WHAT TO WORK ON
Return only the stretch of the material below that begins with the line containing "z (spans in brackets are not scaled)" and ends with the line containing "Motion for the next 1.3", exactly; both of those lines belong to it.

DATA
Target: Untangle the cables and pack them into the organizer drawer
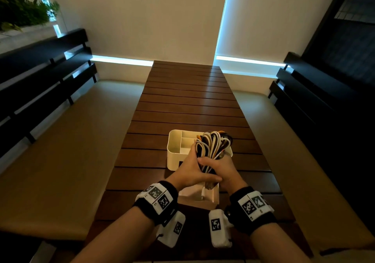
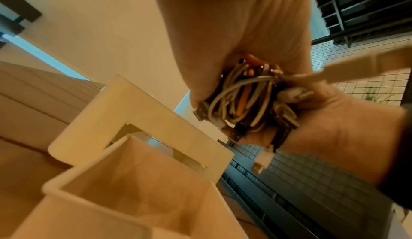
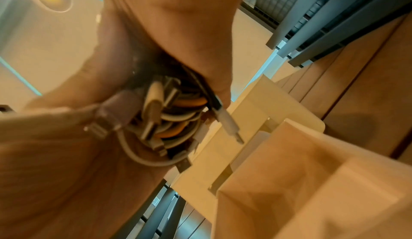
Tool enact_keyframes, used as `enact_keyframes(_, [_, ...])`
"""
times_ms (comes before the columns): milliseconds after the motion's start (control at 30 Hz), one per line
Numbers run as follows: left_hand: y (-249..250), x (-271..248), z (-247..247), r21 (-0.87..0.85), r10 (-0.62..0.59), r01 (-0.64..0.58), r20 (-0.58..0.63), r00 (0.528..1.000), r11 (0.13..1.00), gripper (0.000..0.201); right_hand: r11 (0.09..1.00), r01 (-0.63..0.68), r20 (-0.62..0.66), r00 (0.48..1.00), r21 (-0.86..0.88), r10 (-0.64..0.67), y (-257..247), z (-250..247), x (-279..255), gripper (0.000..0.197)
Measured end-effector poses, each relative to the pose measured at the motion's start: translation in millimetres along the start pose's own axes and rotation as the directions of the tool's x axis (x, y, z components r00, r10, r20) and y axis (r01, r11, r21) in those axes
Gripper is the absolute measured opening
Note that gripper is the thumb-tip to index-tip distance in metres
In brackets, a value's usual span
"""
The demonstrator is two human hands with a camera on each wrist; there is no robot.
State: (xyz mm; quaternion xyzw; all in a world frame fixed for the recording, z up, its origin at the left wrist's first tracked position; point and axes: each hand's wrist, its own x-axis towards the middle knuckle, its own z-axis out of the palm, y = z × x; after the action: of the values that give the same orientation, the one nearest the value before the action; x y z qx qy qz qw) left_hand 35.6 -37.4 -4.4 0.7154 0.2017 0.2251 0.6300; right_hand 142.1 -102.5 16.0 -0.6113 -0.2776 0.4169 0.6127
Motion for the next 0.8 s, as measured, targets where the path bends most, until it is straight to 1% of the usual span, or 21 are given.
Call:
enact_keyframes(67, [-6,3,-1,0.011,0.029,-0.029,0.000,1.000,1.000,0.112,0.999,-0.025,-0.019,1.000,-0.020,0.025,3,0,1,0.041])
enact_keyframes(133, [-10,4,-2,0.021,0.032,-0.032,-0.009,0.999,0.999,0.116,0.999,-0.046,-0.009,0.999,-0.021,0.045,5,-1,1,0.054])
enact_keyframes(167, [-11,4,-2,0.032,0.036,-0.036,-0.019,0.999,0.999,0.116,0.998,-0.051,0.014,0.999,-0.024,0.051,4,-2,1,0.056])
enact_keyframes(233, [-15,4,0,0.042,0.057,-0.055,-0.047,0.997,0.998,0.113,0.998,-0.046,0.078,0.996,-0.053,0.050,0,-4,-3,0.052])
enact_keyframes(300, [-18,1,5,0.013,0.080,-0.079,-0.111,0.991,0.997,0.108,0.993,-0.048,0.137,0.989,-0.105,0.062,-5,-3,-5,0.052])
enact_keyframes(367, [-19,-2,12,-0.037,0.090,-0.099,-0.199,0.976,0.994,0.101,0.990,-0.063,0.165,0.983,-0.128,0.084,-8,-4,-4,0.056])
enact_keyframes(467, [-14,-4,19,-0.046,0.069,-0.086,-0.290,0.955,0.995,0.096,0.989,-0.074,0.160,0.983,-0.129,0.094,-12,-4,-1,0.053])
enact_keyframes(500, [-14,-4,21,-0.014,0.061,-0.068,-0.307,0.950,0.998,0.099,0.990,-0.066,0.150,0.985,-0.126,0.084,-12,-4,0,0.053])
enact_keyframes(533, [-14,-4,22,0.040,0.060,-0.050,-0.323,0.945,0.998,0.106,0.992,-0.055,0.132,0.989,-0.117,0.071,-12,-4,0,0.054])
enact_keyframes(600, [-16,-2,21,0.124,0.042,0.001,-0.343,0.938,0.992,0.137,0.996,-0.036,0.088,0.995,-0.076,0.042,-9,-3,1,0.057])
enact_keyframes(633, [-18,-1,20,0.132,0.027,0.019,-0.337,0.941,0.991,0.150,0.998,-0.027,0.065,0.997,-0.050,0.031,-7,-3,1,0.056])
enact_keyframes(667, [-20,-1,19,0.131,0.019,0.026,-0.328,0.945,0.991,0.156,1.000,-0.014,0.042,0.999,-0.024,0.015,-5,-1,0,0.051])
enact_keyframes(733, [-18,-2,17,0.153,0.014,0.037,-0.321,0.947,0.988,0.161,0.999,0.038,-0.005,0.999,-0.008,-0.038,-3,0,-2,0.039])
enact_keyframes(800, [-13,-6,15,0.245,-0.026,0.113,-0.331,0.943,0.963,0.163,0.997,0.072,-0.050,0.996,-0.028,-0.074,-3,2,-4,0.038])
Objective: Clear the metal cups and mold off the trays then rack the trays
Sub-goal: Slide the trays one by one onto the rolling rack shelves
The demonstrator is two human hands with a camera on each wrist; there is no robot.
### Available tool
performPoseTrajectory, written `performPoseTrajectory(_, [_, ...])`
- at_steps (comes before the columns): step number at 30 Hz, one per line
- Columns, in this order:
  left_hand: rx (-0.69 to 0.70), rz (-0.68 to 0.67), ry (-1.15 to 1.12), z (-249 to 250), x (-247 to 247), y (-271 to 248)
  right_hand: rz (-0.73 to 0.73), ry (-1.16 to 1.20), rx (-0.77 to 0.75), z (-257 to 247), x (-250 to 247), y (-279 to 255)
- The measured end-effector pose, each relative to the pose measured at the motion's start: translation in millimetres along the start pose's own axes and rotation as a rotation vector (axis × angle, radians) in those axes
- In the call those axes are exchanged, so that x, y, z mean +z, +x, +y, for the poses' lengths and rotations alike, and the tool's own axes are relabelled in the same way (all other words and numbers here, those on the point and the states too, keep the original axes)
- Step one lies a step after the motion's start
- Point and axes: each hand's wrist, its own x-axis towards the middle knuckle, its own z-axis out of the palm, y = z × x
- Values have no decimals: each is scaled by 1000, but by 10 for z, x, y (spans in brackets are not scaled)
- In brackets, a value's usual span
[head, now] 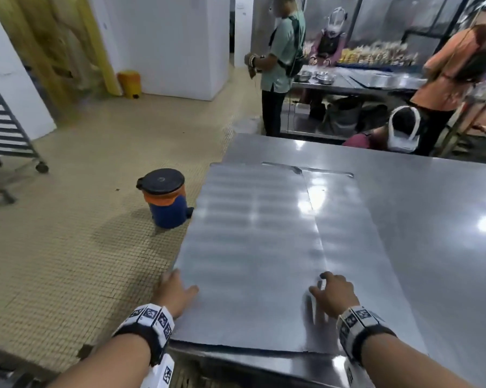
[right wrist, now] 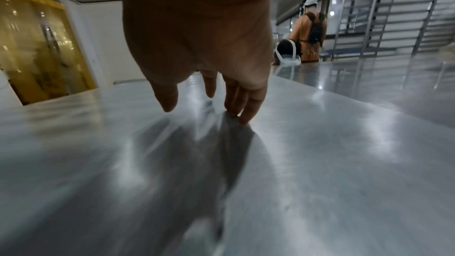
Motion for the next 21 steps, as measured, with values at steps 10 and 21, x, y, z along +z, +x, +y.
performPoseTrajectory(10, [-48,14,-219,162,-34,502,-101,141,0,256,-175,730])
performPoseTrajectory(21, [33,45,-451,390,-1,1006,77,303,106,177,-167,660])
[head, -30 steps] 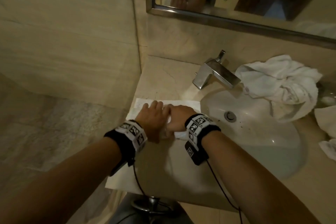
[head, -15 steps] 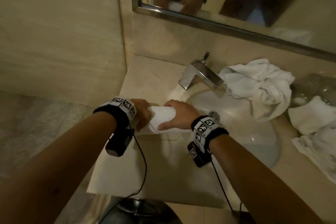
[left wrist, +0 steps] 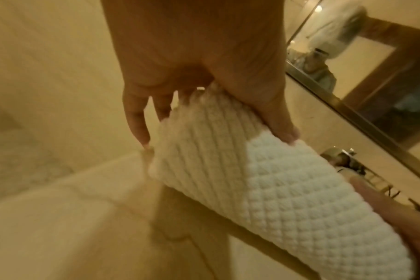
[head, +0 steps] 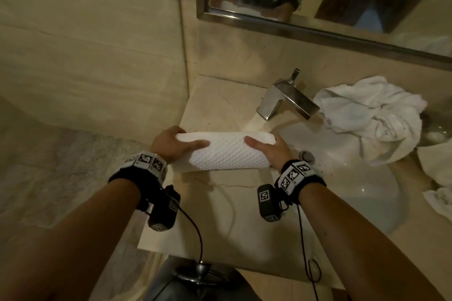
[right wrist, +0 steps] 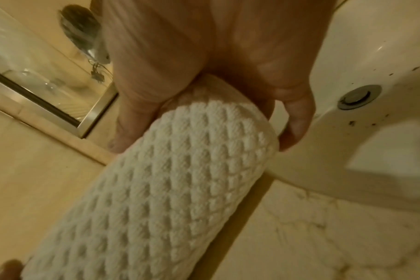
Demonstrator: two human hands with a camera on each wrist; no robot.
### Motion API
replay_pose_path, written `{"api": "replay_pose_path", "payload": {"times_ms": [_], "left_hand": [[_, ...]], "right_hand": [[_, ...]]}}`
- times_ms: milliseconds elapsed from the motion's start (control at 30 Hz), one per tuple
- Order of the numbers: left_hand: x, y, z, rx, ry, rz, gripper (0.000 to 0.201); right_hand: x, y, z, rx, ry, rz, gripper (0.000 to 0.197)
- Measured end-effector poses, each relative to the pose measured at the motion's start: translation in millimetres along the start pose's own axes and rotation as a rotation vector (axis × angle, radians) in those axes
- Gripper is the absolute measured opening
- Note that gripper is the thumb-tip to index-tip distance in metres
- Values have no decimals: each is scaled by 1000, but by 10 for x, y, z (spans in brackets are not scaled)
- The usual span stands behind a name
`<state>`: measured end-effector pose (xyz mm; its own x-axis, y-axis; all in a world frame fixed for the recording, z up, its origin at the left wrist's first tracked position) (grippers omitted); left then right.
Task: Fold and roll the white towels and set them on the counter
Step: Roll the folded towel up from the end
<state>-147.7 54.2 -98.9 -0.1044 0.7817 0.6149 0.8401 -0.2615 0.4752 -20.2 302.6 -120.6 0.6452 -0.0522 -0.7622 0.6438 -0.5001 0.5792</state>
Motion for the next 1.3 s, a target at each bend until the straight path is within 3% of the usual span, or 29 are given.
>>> {"api": "replay_pose_path", "payload": {"times_ms": [100, 233, 333, 433, 600, 700, 767, 867, 967, 1033, 1100, 1133, 1167, 1267, 1300], "left_hand": [[-67, 16, 76, 51, 147, -59, 91], [-141, -28, 132, 3, 235, -237, 113], [-131, -72, 160, -29, 177, -295, 96], [-123, -148, 177, -98, 187, -310, 83], [-149, -254, 241, -193, 338, -322, 69], [29, -236, 188, -239, 367, -265, 30], [122, -192, 145, -250, 381, -255, 25], [439, -17, 158, -274, 432, -235, 25], [745, 72, 378, -333, 462, -267, 26], [956, -21, 683, -354, 491, -275, 42], [1045, -417, 1214, -341, 464, -259, 91], [1170, -426, 1444, -344, 451, -257, 104], [1409, -260, 1642, -368, 462, -239, 100], [2165, 785, 1948, -492, 453, -156, 36], [2337, 997, 2190, -532, 463, -171, 28]], "right_hand": [[40, 6, 50, -16, -47, 104, 80], [56, 42, 49, -23, -12, 186, 94], [62, 48, 77, -53, -55, 229, 100], [76, -8, 115, -65, -188, 263, 122], [122, -116, 102, 99, -199, 186, 135], [139, -81, 111, 126, -268, 201, 111], [186, -82, 50, 136, -328, 209, 88], [386, -140, -179, 168, -431, 212, 104], [500, 16, -543, 250, -523, 215, 103], [531, 201, -891, 342, -569, 198, 108], [676, 311, -1385, 457, -573, 173, 101], [749, 376, -1634, 495, -577, 170, 95], [843, 447, -1904, 527, -591, 175, 86], [1076, 741, -2619, 611, -570, 220, 56], [1218, 837, -2900, 639, -573, 237, 53]]}}
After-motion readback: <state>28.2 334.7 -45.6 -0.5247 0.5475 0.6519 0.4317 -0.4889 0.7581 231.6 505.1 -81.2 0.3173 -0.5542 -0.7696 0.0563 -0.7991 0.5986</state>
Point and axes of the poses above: each hand's wrist, its own y-axis away from the middle knuckle, its own z-axis out of the palm, x = y × z, the point moved 5 cm from there along -y, towards the middle knuckle, and after that the axes turned 1 degree about z, right-handed, at the moved point
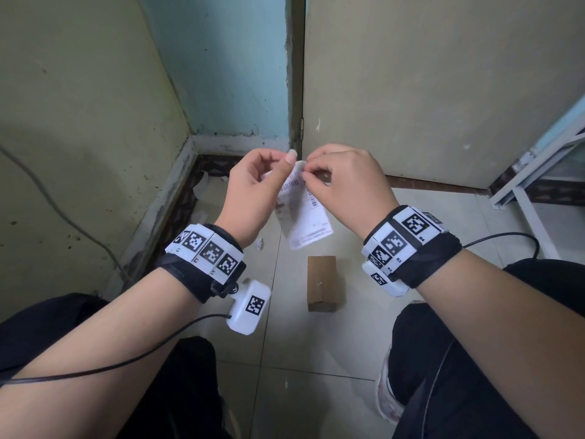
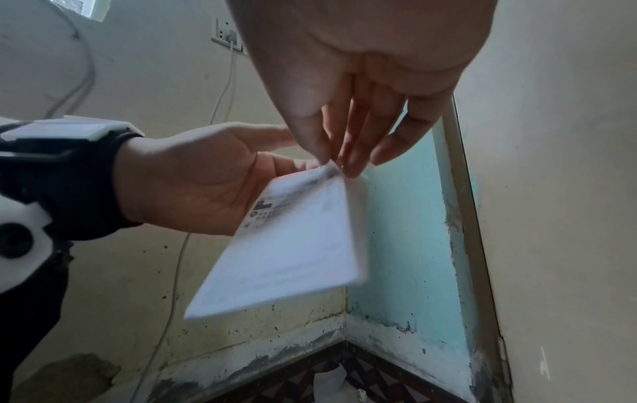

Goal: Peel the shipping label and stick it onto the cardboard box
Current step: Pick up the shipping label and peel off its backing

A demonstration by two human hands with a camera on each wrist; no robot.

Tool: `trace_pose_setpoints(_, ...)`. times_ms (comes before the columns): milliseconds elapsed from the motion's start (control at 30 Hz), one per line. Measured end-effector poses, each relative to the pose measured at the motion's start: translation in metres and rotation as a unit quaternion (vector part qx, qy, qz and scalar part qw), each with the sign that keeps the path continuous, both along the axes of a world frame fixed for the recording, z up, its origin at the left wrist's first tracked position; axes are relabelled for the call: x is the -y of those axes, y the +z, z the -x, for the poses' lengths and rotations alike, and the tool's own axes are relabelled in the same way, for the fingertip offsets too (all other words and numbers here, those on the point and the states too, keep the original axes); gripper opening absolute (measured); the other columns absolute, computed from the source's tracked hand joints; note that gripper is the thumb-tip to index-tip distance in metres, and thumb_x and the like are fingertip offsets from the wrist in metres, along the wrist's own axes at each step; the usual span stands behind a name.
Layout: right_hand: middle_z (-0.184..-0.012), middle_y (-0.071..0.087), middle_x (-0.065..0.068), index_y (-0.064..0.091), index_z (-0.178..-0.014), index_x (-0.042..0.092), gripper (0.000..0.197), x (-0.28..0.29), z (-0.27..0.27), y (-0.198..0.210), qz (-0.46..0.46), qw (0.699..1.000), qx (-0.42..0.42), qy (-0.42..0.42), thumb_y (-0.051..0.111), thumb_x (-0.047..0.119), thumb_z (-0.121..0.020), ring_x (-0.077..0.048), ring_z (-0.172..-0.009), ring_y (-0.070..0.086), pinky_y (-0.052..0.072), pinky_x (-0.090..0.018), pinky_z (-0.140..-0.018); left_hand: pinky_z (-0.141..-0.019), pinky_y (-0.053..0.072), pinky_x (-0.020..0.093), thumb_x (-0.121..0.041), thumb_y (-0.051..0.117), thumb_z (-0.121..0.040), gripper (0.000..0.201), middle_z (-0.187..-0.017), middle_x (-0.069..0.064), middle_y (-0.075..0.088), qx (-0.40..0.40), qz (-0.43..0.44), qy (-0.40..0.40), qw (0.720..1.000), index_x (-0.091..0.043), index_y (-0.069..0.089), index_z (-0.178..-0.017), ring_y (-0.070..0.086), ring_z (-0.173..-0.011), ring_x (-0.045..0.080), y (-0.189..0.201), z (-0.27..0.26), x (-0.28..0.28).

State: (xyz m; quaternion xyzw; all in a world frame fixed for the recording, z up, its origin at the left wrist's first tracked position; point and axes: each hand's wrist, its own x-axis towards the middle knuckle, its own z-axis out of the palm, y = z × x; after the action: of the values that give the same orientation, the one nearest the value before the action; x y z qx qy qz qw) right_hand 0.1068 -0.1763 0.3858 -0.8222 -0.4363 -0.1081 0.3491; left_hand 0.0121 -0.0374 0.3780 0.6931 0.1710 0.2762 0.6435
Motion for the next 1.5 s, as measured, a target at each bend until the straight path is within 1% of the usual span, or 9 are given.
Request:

TASK OUTPUT
- Values have no decimals: each is scaled by 1000, but by 10 for x, y, z (spans in brackets are not scaled)
- The usual span stands behind a name
`<state>`: measured end-effector pose (xyz mm; its own x-axis, y-axis; all in a world frame fixed for the recording, z up, its origin at the left wrist's first tracked position) (grippers omitted); left then right.
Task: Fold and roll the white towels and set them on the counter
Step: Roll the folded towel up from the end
<state>-147.7 54.2 -98.9 -0.1044 0.7817 0.6149 0.8401 -0.2615 0.4752 -20.2 302.6 -120.6 0.6452 -0.0522 -0.7622 0.6438 -0.5001 0.5792</state>
Motion for the next 1.3 s, a target at each bend until the straight path is within 3% of the usual span, or 29 are given.

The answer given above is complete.